The new instructions laid by Society for Worldwide Interbank Financial Telecommunication (SWIFT) in collaboration with Hong Kong-based three investor working group comprising 24 institutions, including SMPG/ISITC, ASIFMA, ISDA and HKIFA, have agreed to put together the guidelines for their market segments.

Under the new rule, the firms will have to distinguish between onshore and offshore Yuan payments, providing easy processing of transitions.

Prior to the new guidelines, China restrictive capital control measures were making it tough to get offshore Yuan back into China. Now, the selling of Yuan-denominated bonds is unlikely to go unnoticed by Beijing.

According to an estimate, nearly 80% of Yuan payments are made in Hong Kong and the volume of global payments denominated in RMB grew significantly during the last 18 months. In November 2011, nearly 1085 financial institutions in 95 countries carried out their transactions in Yuan.
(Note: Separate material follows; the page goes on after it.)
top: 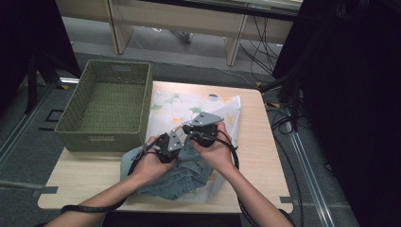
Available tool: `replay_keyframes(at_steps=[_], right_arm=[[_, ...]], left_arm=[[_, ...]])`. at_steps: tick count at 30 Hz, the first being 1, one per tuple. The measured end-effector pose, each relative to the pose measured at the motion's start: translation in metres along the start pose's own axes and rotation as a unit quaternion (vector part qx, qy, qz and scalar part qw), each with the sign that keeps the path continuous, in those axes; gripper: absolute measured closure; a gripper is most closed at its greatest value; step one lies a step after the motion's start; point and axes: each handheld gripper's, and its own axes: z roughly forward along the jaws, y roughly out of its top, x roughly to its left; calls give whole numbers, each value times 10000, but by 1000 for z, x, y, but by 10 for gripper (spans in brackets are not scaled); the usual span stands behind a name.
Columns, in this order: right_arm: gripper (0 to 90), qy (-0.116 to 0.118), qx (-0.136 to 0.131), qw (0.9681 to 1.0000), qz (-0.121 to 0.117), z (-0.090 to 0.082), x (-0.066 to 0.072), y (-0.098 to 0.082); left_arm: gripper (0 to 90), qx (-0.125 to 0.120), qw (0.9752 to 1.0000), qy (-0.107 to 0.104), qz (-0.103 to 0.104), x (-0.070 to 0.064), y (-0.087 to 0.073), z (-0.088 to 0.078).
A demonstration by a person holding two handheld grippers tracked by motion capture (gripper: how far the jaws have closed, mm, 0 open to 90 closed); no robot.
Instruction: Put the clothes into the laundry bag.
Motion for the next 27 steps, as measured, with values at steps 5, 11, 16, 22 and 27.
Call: replay_keyframes(at_steps=[5,11,16,22,27], right_arm=[[900,-14,34,10000,71,0,-2,-2],[900,-41,22,10000,74,0,-5,-2],[900,-73,47,9999,103,1,-6,-3],[900,-78,66,9999,110,2,-7,-4],[900,-90,87,9998,167,2,-5,-4]], left_arm=[[807,-91,9999,-49,63,0,0,-9],[627,-455,9987,-96,203,-3,0,-36],[484,-895,9952,-212,319,-9,2,-64],[465,-895,9917,-486,784,-25,-1,-79],[348,-333,9879,-1030,1107,-45,-14,-62]])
The Chinese Government is putting its effort to attract more FDI in the country, by alleviating the problem of transaction through RMB. The significant rise in Chinese economy complemented with new guidelines will attract companies to invest Yuan in China.

SWIFT renminbi internationalization director Lisa O’Connor said this is indeed an example of where the industry can quickly collaborate to solve common problems to keep markets moving forward securely and efficiently, driven by local needs with global impact.